The weather can change in the blink of an eye.
Yesterday, it was 70 degrees, and I was raking leaves in my sandals, trying to
avoid the wasps chasing me. Today, it is in the low teens, snowing, sleeting
and bitterly cold. I am cozied up to the fireplace with hot chocolate and warm,
fuzzy slippers — no sandals or annoying wasps for me this afternoon. This
abrupt change in weather conditions can be confusing — one minute it is a balmy
afternoon and the next a bitterly cold evening.
Something else that can occur as quickly as the weather changes is area flooding. Just as an abrupt weather pattern change can be confusing, flood rules can also be confusing at times. Financial institutions must be prepared by following mandatory flood requirements that protect their borrowers and their collateral. Understanding and following the requirements of the flood rules may not feel like “wearing fuzzy slippers and drinking hot chocolate in front of the fire,” but it can assist you in mitigating the risk of flood violations in your compliance program.
In discussing flood requirements, several points of confusion seem to arise on an occurring basis. One of those points relates to the force placement of flood insurance.
Some of the questions I see frequently pertain to force placing flood policies. Questions like when do you force place — day 1 or day 45? When do you charge? When do you send the 45-day letter?
As soon as you have knowledge of the lack of or inadequate coverage amount of flood insurance, you are required to send the 45-day notification letter. For example, if your institution becomes aware that a policy lapsed on November 9, 2019, then the 45-day letter should be sent on November 10, 2019. With the changes in Biggert Waters, you are allowed to force-place from day one of the lapse. You are also permitted to charge for the policy at that time; however, you are required to refund any overlapping coverage if the borrower obtained the required amount of flood insurance during the 45-day period. To avoid an accounting “nightmare,” some institutions choose to go ahead and force-place the same day as sending the letter, waiting to charge until the 45-day notification period has lapsed. Another point of confusion that arises is whether a financial institution may make a loan collateralized by property located within an SFHA when the community where the property is located does not participate in the National Flood Insurance Program (NFIP).
The 2009 Interagency Flood Q&As address this very question in Q&A No. 1. The Q&A begins by stating the flood rules are still applicable to this collateral. This means the financial institution must determine whether the structure is located within a SFHA. If so, the financial institution must notify the borrower that the structure is located within the SFHA and obtain proof that the borrower received the notification. If the community in which the property is located does not participate in the NFIP, the financial institution may still make a conventional loan, but it may not make government-guaranteed or insured loans, such as an SBA loan, VA or FHA loan, and neither Freddie nor Fannie will purchase loans in non-participating communities.
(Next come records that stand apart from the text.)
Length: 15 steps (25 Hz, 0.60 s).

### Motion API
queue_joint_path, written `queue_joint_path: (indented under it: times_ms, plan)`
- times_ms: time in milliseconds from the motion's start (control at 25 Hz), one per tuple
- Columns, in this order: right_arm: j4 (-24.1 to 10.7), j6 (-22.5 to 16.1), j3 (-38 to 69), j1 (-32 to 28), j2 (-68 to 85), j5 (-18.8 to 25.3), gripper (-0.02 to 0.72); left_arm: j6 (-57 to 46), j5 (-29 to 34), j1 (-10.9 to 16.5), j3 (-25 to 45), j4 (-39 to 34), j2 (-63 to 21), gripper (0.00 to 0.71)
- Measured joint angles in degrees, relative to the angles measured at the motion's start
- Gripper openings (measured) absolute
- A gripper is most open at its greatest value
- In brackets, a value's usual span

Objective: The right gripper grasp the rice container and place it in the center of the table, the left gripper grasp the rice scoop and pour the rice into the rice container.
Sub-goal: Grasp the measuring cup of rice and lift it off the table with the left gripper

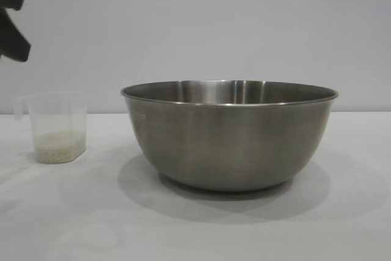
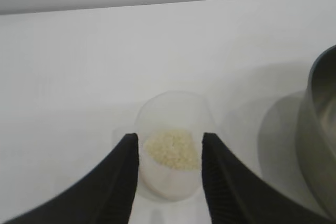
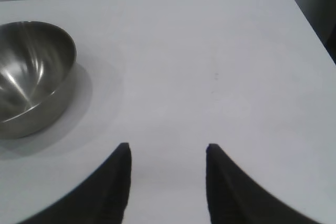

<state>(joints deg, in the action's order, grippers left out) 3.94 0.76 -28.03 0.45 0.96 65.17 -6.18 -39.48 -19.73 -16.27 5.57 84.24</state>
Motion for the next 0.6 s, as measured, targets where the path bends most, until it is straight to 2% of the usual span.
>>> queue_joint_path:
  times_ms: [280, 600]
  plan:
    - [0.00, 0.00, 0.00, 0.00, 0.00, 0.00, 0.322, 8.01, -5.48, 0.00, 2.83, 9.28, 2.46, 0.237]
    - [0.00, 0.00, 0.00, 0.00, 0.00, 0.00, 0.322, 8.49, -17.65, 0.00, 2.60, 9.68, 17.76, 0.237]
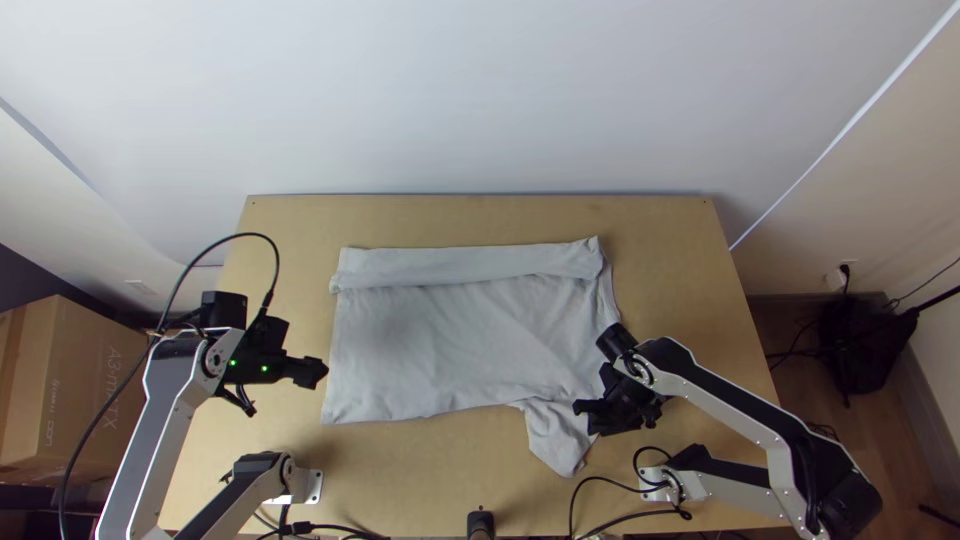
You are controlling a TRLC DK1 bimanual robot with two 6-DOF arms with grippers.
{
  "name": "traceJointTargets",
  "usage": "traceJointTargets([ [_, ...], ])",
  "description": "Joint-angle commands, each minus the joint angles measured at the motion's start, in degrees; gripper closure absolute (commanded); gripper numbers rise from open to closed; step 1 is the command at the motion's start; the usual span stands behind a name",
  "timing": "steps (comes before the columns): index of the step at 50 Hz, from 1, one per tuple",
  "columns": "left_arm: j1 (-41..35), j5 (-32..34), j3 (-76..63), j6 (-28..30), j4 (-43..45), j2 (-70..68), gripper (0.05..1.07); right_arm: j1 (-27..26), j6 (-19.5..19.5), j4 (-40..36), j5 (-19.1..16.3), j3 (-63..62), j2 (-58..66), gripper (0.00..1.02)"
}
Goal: Fold the t-shirt
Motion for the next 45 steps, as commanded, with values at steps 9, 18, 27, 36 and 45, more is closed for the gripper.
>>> traceJointTargets([
  [9, -0.1, -4.2, -7.1, 9.3, -1.1, 1.4, 0.11, 2.8, -0.6, 1.7, -0.1, -0.1, 1.5, 0.98],
  [18, -0.9, -8.7, -9.8, 10.4, -2.5, 6.5, 0.11, 2.9, -0.6, 2.4, -0.1, -0.2, 0.3, 1.00],
  [27, -7.0, -8.9, -9.9, 9.3, -7.4, 7.8, 0.11, 2.8, -0.6, 2.4, -0.1, -0.2, 0.0, 1.00],
  [36, -13.7, -9.0, -9.5, 6.4, -6.8, 9.4, 0.11, 2.7, -1.0, 2.5, 0.1, -0.3, 0.0, 1.00],
  [45, -15.3, -9.0, -9.7, 6.4, -5.8, 11.6, 0.11, 2.5, -1.2, 2.5, 0.2, -0.4, -0.9, 1.00],
])
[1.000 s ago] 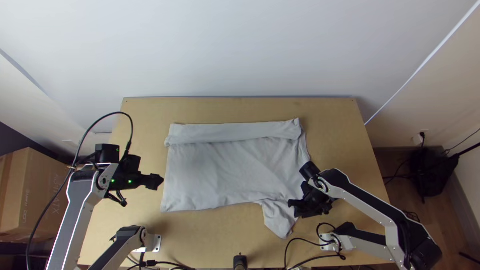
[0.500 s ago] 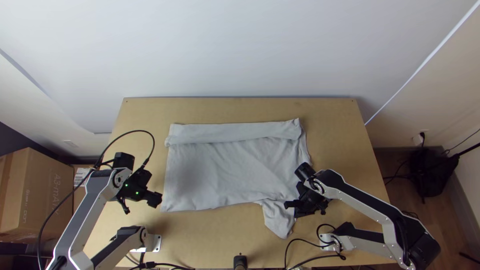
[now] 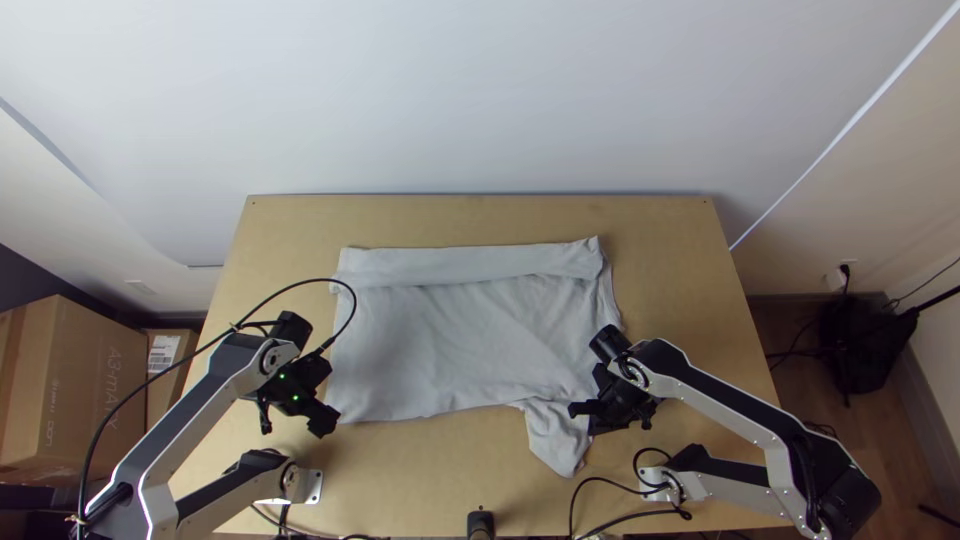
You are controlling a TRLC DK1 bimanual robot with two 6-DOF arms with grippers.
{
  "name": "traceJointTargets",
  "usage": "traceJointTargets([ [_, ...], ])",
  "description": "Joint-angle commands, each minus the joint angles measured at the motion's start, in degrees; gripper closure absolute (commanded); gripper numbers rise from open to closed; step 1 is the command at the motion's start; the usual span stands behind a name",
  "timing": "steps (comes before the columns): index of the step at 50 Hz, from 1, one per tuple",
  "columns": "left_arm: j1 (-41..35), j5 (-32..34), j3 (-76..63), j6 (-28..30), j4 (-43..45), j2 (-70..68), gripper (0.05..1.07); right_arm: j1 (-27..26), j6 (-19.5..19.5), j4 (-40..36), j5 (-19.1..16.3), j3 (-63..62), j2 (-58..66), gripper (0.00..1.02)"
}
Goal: Fold the t-shirt
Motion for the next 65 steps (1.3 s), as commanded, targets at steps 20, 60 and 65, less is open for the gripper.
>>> traceJointTargets([
  [20, -1.8, -1.0, -2.2, -0.7, 4.3, 8.3, 0.32, -0.6, -0.7, 0.2, 0.2, -0.2, -1.7, 1.00],
  [60, 6.2, 2.3, -0.6, 6.6, 11.9, 0.1, 1.05, -19.9, -14.4, -4.4, 1.9, 5.1, -1.4, 1.00],
  [65, 9.4, 2.4, 0.4, 8.1, 12.4, 0.6, 1.05, -24.4, -17.7, -6.0, 2.9, 7.5, -0.4, 1.00],
])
The financial institution must also consider the risk involved in making a loan in a non-participating community. Consider a private insurance policy if it is available. One other thing to consider is the size of the portfolio of non-participating community loans. In the event your institution’s portfolio of non-participating community loans is of a sizeable amount, ensure you have implemented internal controls, policies and procedures to mitigate that risk.
Whether sunshine and sandals or snow, sleet and slippers, an area flood can happen at any time. Ensure you are prepared to mitigate the risk of flood violations by understanding the various components of the Flood Rules.